Der Fall Isabel Vaughan-Spruce sorgte international für Schlagzeilen: Sie wurde zweimal in Grossbritannien verhaftet, weil sie still in der Nähe einer Abtreibungsklinik gebetet hatte. Mittlerweile ist Vaughan-Spruce wieder frei. Sie erhielt für die ungerechtfertigte Verhaftung eine Entschädigung von 13‘000 Pfund. Doch damit sind die Anklagen gegen solche „Gedankenverbrechen“ im Vereinigten Königreich (UK) noch nicht zu Ende. Im Gegenteil: Die Meinungsfreiheit wird zunehmend kriminalisiert.  

Von Ralph Studer

Es ist unfassbar, was in UK passierte und weiterhin passiert. „Stilles Gebet“, so Vaughan-Spruce, „ist kein Verbrechen. Niemand sollte allein wegen seiner Gedanken verhaftet werden – doch genau das ist mir zweimal durch die West Midlands Police passiert, die mir ausdrücklich mitteilte, dass ‚Gebet eine Straftat ist‘.“

Angesichts dessen fragt man sich, ob man sich in einem totalitären Staat befindet, der eine rigorose Gedankenpolizei auf seine Bürger loslässt und Exempel statuiert, um jegliche nicht tolerierte Meinung zu unterdrücken. Würde dies in Nordkorea passieren, wäre niemand überrascht. Aber dieser Fall ereignete sich in Grossbritannien, in einem sogenannten „freiheitlich-demokratischen“ Staat. Und leider ist dieser Fall keine Ausnahme.
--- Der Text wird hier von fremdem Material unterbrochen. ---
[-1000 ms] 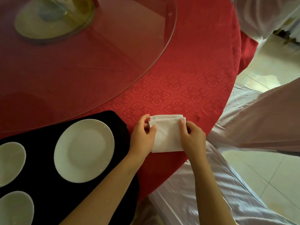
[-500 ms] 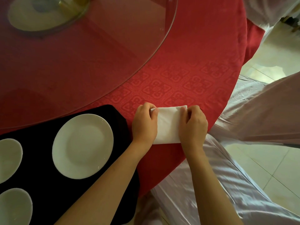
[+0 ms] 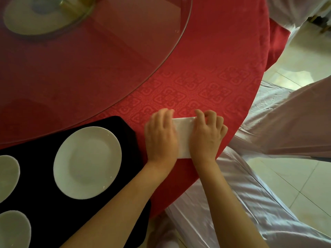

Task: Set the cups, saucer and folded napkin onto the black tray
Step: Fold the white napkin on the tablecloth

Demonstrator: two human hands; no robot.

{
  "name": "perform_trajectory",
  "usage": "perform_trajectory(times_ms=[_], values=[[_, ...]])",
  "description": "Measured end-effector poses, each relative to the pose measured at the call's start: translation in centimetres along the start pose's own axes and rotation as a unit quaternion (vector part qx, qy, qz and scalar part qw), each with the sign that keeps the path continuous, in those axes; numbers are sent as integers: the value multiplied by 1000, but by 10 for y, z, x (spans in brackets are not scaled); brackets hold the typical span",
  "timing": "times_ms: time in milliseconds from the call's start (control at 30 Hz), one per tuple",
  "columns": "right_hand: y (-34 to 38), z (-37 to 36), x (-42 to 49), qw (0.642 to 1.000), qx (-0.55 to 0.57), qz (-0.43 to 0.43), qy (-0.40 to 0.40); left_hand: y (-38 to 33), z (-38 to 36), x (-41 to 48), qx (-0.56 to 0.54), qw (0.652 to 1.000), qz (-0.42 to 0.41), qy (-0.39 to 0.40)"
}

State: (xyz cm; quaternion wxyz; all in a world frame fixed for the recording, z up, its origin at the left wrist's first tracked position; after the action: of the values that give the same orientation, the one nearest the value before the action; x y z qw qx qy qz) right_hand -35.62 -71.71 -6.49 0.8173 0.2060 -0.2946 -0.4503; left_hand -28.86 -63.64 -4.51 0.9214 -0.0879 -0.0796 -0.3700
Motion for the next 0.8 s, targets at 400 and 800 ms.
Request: perform_trajectory(times_ms=[400,800], values=[[-27,-2,7,970,-83,107,201,8,-29,-13,157,959,-154,176],[-20,34,5,992,65,1,104,22,0,26,68,955,-202,205]])
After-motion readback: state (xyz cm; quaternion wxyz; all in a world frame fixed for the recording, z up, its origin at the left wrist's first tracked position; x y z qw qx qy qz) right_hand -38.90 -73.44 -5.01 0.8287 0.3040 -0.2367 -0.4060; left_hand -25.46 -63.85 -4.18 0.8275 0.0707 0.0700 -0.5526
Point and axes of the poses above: each hand's wrist, its own x-axis towards the middle knuckle, its own z-axis out of the back of the hand, y = z × x, the point moved 2 cm from there along x, towards the middle knuckle, and after that the axes turned 14 degrees about x, right-handed, at the moved point
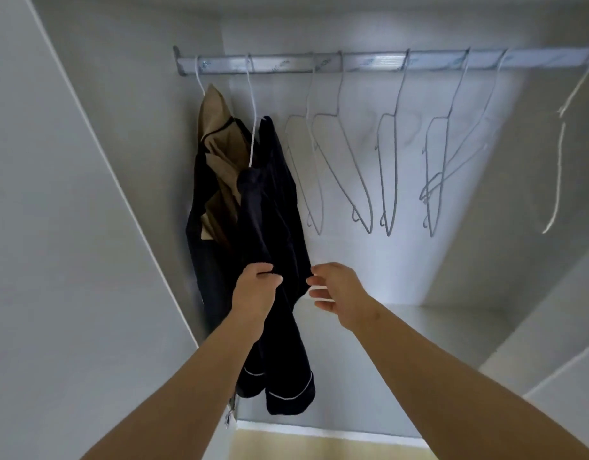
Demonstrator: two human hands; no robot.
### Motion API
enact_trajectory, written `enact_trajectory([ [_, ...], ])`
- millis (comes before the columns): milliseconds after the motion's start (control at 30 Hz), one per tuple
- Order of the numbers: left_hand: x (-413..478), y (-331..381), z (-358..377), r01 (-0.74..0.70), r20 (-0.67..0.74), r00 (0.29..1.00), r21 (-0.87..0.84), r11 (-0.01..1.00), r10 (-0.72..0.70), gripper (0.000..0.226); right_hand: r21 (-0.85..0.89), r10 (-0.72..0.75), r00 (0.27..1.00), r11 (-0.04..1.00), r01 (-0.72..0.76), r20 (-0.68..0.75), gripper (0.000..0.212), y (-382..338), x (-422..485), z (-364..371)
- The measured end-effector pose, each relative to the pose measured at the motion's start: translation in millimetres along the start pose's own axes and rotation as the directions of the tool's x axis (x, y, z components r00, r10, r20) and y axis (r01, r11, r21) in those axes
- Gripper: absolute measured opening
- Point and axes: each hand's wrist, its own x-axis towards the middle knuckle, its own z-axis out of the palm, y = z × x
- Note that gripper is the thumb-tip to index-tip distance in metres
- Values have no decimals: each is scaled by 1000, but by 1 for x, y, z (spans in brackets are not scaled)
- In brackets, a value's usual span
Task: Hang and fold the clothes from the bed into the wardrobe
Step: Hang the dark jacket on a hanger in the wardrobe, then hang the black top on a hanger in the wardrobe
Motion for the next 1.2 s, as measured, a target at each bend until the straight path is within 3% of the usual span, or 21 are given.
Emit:
enact_trajectory([
  [100, -31, -20, 5, 83, 191, 978, 20, 996, -86, 13, 64, 24, 995, 998, -18, -100, 9, 43, -25, -1],
  [200, -64, -50, 7, 152, 329, 929, 69, 986, -167, 11, 171, 109, 967, 983, -69, -232, 6, 95, -59, -6],
  [367, -134, -108, 21, 263, 533, 743, 324, 909, -405, 22, 425, 326, 848, 895, -136, -417, 9, 196, -138, -18],
  [500, -214, -138, 33, 119, 661, 612, 466, 877, -434, 12, 580, 463, 702, 810, -88, -541, 9, 269, -223, -28],
  [733, -387, -181, 46, -252, 861, 347, 468, 847, -372, 15, 677, 542, 453, 703, 216, -708, 8, 366, -398, -42],
  [833, -479, -217, 31, -352, 906, 185, 424, 835, -382, 12, 685, 593, 344, 648, 332, -728, 8, 416, -491, -30],
  [1000, -648, -288, -20, -531, 873, -84, 369, 763, -481, 15, 667, 720, 113, 555, 497, -684, 10, 514, -663, 20],
  [1100, -741, -322, -58, -574, 831, -193, 336, 747, -522, 18, 648, 791, 1, 501, 573, -612, 10, 568, -751, 54],
  [1200, -813, -346, -96, -616, 760, -292, 315, 722, -581, 17, 604, 835, -66, 448, 659, -547, 11, 604, -818, 80],
])
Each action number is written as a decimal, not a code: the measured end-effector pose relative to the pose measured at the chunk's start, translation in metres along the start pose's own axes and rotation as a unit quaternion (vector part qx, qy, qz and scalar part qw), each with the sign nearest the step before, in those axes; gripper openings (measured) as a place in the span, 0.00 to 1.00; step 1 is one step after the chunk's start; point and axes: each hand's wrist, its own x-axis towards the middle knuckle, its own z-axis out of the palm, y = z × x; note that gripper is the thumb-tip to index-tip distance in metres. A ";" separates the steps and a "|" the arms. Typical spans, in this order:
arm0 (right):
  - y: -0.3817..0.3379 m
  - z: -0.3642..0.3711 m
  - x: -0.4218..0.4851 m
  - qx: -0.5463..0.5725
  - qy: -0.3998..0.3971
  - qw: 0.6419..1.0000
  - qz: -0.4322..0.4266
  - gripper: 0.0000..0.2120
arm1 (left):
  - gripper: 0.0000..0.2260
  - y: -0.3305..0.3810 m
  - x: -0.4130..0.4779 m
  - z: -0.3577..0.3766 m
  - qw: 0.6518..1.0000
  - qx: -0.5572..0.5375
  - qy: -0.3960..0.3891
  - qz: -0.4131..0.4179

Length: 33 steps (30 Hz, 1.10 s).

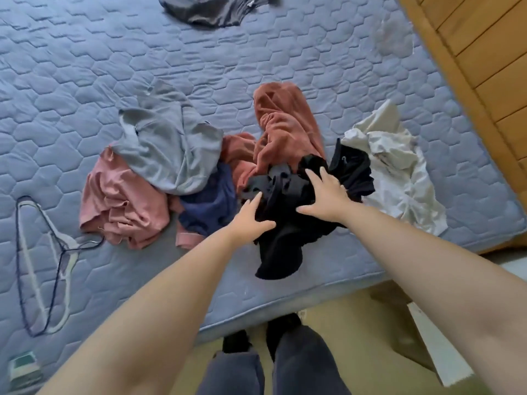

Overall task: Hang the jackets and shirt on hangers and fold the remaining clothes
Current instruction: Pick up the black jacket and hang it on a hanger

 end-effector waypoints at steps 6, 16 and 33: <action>0.047 0.079 0.039 -0.018 0.000 1.000 0.024 0.40 | 0.34 -0.060 0.041 0.032 0.990 0.107 0.056 -0.071; 0.083 0.163 0.090 -0.036 -0.093 0.995 -0.014 0.41 | 0.32 -0.112 0.104 0.087 0.928 0.349 0.126 0.020; 0.238 0.160 0.041 -0.143 -0.066 0.974 0.166 0.11 | 0.09 -0.093 0.127 0.189 0.887 0.453 -0.084 0.026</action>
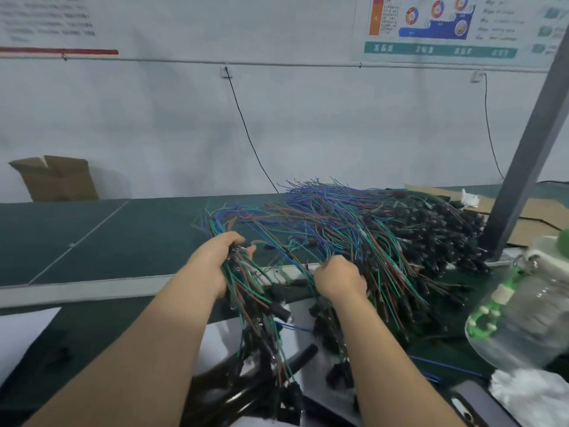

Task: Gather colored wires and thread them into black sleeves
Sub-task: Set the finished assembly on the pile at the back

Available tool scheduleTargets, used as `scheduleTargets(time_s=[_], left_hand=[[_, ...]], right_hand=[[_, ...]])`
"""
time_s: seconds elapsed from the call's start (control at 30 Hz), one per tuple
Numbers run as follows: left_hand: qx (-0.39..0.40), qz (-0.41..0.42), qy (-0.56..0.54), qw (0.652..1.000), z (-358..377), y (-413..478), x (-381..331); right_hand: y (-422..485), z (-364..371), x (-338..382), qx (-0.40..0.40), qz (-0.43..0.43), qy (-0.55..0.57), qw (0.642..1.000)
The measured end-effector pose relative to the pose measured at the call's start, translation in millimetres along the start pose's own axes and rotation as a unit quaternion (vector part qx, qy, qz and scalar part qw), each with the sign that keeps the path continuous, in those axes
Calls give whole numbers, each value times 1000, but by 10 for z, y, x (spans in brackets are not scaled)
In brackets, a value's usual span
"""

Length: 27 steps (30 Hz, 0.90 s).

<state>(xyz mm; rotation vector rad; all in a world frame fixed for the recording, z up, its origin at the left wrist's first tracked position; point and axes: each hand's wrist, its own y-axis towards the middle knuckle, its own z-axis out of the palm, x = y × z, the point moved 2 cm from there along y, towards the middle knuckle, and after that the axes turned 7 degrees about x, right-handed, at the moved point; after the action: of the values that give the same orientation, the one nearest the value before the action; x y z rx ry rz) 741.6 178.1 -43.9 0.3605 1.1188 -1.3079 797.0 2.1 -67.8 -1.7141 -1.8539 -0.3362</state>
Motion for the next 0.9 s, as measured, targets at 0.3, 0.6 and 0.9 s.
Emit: scheduleTargets(time_s=[0.3, 0.6, 0.9], left_hand=[[32, -103, 139, 984, 13, -310, 246], [62, -115, 106, 986, 253, -288, 411], [7, -41, 158, 987, 250, -131, 343]], right_hand=[[-280, 99, 330, 23, -67, -91, 993], [-349, 78, 512, 111, -204, -62, 971], [-182, -13, 77, -54, -73, 153, 984]])
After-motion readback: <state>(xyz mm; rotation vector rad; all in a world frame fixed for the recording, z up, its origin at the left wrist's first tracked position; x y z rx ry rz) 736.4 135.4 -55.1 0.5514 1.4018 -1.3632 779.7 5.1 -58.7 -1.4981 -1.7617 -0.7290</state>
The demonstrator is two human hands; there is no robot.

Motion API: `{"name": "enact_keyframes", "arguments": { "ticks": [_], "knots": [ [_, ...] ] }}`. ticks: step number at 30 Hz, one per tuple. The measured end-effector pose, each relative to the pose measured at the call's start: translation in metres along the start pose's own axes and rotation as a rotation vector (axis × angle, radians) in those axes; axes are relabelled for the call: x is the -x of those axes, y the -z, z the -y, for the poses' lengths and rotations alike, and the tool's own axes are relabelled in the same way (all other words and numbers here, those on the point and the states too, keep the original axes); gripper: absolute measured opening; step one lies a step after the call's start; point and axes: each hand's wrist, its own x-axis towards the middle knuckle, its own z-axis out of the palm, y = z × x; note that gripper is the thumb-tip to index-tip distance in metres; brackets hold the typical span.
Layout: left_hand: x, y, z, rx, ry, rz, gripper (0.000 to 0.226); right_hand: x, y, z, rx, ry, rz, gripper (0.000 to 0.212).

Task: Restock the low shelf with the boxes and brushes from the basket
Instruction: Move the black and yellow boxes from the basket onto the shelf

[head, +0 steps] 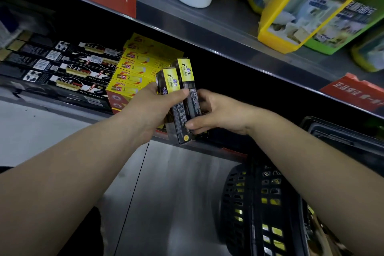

Verurteilt wegen Verstosses gegen örtliche „Bannmeile“

Ähnlich erging es auch dem Armeeveteran Adam Smith-Connor. Auch ihm wird vorgeworfen, gegen eine örtliche „Bannmeile“ verstossen zu haben, die es untersagt, „Zustimmung oder Ablehnung oder den Versuch der Zustimmung oder Ablehnung in Bezug auf Abtreibungsdienste zu bekunden“.

Das dreiminütige stille Gebet von Smith-Connor kostete ihn mehr als zwei Jahre Gerichtsverfahren. Zugleich häuften sich für dieses angebliche „Verbrechen“ über 100‘000 Pfund Gerichtskosten an. Zum Vergleich: Die Höchststrafe für dieses „Verbrechen“ beträgt 1000 Pfund.

Das Gericht sprach im Oktober 2024 ein Urteil gegen ihn, setzte die Strafe zur Bewährung aus und verurteilte ihn zur Zahlung von Strafverfolgungskosten in Höhe von 9000 Pfund. Im Urteil begründete das Gericht, so die christliche Menschenrechtsorganisation ADF International, die Smith-Connor vor Gericht vertrat, seine Entscheidung damit, dass sein Gebet einer „Ablehnung der Abtreibung“ gleichgekommen sei, da er einmal den Kopf leicht gesenkt und die Hände gefaltet habe. Gegen dieses Urteil wird ADF International bei der nächsten Instanz Berufung einlegen.

Auch Unterstützung in Notsituationen strafrechtlich geahndet

Sogar das Hochhalten eines Schildes „Ich bin da, wenn Sie reden wollen“ vor einer Abtreibungsklinik kann zu einer strafrechtlichen Verfolgung führen. Diese Erfahrung macht Livia Tossici-Bolt. Die Behörden bestraften die Frau, weil sie ein Gespräch in der Nähe einer Abtreibungseinrichtung anbot, wobei ihre Bemühungen einvernehmlich waren und der Unterstützung von Frauen in Notsituationen dienten.

Tossici-Bolt weigerte sich, das auferlegte Bussgeld zu zahlen. Sie beschloss mutig, ihr Recht auf Meinungsfreiheit zu verteidigen, so wie es durch den britischen „Human Rights Act“ zugesichert ist. Der Prozess soll in diesem Jahr stattfinden.

Ausweitung der Bannmeilen in UK

Bereits im Oktober 2024 weitete die britische Regierung ihre Restriktionen gegen Lebensschützer aus. Im Rahmen des „Public Order Act 2023“ richtete sie landesweit Bannmeilen um jede Abtreibungseinrichtung in England und Wales ein. Abgesehen von dieser eklatanten Einschränkung der Meinungsfreiheit ist diese Gesetzgebung zur Bannmeile vor allem deshalb auch problematisch, weil die rechtlichen Bestimmungen vage und weit gefasst sind. Die Auswirkungen auf die Grundfreiheiten in UK sind daher enorm.